3). Britain has always been the junior partner, but it enjoys a unique network of historical and contemporary relationships across the world, both in Europe and the Commonwealth and new markets in Hong Kong and China. Those alliances reflect the strength of British business and military expertise. Britain continues to punch above weight, and that benefits America.

4). A good relationship is never needy. Britain and America are self-confident countries that are adjusting to the emerging balance power in the East. Cameron writes:

‘The U.S. is a global power, with shorelines facing the Pacific and Atlantic, so of course it must cultivate relations with Indonesia, China and others, just as it has to with Europe. We’re living in a new world where the balance of power in different regions is shifting, and the U.S. is strengthening its ties with rising powers. Britain is doing the same thing. That’s why I’m off to Turkey and India shortly and why we have a strategic relationship with China. In a world of fast-growing, emerging economies, we have a responsibility to engage more widely and bring new countries to the top table of the international community. To do so is pro-American and pro-British, because it’s the only way we will maintain our influence in a changing world.’

Op-eds of this sort are usually bland and cliche-ridden.
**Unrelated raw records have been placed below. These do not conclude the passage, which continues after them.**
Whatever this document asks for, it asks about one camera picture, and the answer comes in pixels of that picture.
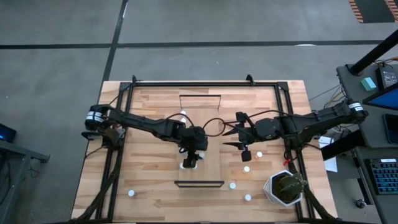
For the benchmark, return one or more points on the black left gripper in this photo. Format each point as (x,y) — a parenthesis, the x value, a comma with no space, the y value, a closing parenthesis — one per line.
(194,141)

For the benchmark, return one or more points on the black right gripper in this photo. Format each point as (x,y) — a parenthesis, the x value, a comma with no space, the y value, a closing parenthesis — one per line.
(247,133)

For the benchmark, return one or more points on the small orange pill bottle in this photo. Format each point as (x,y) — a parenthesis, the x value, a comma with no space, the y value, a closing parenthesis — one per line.
(259,154)
(183,120)

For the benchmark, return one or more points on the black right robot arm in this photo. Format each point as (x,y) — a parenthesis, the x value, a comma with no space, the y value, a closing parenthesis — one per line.
(311,123)

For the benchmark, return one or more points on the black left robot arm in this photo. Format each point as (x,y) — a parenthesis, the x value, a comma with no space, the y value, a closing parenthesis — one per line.
(140,121)

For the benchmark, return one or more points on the clear acrylic tray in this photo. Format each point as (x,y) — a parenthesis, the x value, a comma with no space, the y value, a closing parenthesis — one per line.
(211,161)

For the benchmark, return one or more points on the cactus in white pot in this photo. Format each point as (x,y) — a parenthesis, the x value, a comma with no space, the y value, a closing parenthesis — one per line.
(287,186)

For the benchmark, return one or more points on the small blue pill bottle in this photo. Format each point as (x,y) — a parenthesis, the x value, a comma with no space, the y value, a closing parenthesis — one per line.
(132,193)

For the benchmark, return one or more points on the white paper sheet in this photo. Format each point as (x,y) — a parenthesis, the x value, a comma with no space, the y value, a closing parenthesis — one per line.
(331,165)

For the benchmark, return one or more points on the black desk beam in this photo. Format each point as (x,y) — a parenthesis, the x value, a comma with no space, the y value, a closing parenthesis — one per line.
(342,144)

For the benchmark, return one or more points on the gray side desk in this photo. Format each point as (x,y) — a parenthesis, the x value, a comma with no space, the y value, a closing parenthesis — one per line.
(373,133)

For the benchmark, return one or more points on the small round metal knob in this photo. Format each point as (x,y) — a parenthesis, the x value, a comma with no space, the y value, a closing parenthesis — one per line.
(361,204)

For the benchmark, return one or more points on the teal box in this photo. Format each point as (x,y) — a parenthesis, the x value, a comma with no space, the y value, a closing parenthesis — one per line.
(369,84)

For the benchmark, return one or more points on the backlit keyboard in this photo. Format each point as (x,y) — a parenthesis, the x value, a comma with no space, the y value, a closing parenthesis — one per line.
(384,177)

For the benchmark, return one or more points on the black tablet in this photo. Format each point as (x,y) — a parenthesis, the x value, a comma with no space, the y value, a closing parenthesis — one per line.
(391,129)

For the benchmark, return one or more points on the monitor with blue screen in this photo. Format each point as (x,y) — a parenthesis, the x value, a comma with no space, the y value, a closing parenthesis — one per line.
(388,99)

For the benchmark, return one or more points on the black device box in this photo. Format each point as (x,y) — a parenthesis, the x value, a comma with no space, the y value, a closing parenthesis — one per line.
(386,77)

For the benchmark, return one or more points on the gray metal cart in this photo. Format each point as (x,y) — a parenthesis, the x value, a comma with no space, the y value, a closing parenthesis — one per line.
(18,149)

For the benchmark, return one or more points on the black device with blue light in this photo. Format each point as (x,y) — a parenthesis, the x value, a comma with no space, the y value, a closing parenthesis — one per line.
(6,133)

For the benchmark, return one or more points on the black frame clamp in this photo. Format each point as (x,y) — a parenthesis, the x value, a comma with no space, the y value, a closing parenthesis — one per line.
(249,79)
(133,79)

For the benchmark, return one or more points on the black diagonal post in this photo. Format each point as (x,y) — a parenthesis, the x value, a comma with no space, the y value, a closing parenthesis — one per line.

This one is refreshing, proving that Cameron has thought about this vital aspect of foreign policy, and recognises that the impulses which inspired his predecessor to pursue the President through the UN’s kitchens are not the way to go. Cameron has resisted that bizarre mix of romance and Kreminology that characterises Anglo-American relations, particularly in the press. He matches Obama in that sense. They share a hard-headed realism that the world is changing and that Britain and America can remain close without looking in the same direction or being in the same place. It bodes well for their relationship.